Nearly three-quarters of Brits are against the government's plan to cut off the internet access of those suspected of illegal file-sharing, says the Open Rights Group.

Under proposals, first detailed in the government's Digital Britain report earlier this year and currently being pushed by Business Secretary Lord Mandelson, Ofcom would track and warn the owners of computers being used to download content illegally.

Those that continue to offend would have their internet access slowed or blocked, while some could face fines of up to £50,000.

However, the plans face much opposition from both ISPs, including BT, which claims the measures will cost £1m a day to implement, causing ISPs to pass some of the cost on to consumers, as well as the music industry.

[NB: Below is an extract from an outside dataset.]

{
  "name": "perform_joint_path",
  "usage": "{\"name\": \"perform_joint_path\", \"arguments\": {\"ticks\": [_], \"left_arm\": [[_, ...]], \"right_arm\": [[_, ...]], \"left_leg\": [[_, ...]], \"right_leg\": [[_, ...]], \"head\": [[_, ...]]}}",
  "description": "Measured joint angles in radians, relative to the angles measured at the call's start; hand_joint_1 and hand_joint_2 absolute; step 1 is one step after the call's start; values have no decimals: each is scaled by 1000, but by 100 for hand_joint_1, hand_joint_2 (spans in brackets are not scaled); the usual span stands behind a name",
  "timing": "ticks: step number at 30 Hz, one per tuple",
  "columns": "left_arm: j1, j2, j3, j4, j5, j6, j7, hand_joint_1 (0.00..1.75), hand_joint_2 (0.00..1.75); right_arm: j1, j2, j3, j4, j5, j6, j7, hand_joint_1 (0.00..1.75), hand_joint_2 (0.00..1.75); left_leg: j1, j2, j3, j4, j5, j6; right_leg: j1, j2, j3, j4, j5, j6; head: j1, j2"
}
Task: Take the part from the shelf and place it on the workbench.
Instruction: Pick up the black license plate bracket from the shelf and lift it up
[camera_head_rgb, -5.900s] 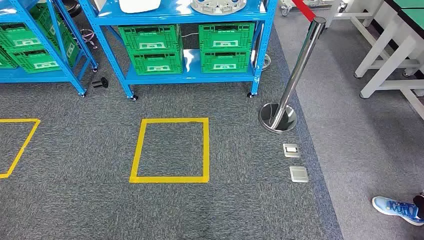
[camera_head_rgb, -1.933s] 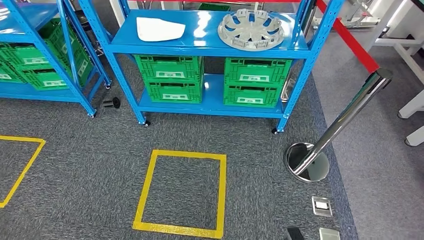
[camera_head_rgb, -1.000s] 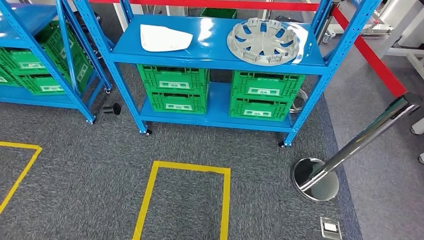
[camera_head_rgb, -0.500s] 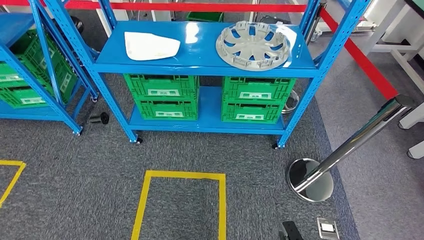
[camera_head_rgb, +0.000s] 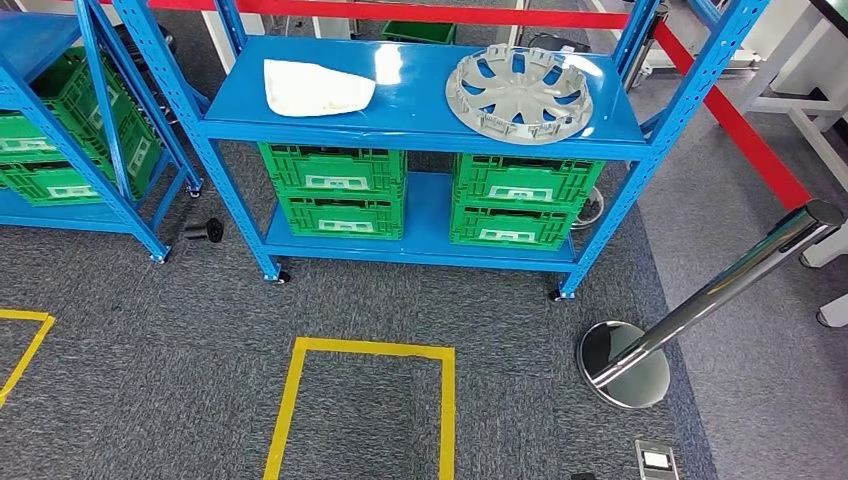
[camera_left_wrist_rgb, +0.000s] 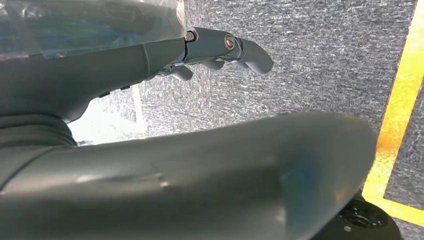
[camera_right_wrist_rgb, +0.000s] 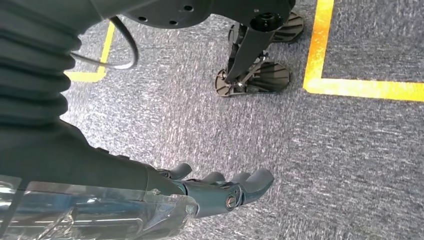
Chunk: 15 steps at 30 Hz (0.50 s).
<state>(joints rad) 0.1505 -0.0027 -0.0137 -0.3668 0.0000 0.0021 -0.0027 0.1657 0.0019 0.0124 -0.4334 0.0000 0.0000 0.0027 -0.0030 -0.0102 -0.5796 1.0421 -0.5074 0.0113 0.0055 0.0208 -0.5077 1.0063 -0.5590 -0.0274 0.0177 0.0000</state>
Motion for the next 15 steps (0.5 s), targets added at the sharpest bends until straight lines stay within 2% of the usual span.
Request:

Now it appears the public are also opposed to the plans, with research conducted by YouGov on behalf of the the Open Rights Group revealing that only 16 percent of Brits are in favour of the automatic internet ban for those thought to be illegally downloading.

Over two-thirds said a court should consider the evidence in each case before restrictions are imposed, which would ensure those whose connections have been hijacked would not take the blame.

"Clearly business secretary Lord Mandelson is out of step with public opinion and should think again," said Jim Killock, Executive Director of the Open Rights Group.

"This poll shows people rely on the internet, and an overwhelming majority think that access should only ever be withdrawn as the result of court action."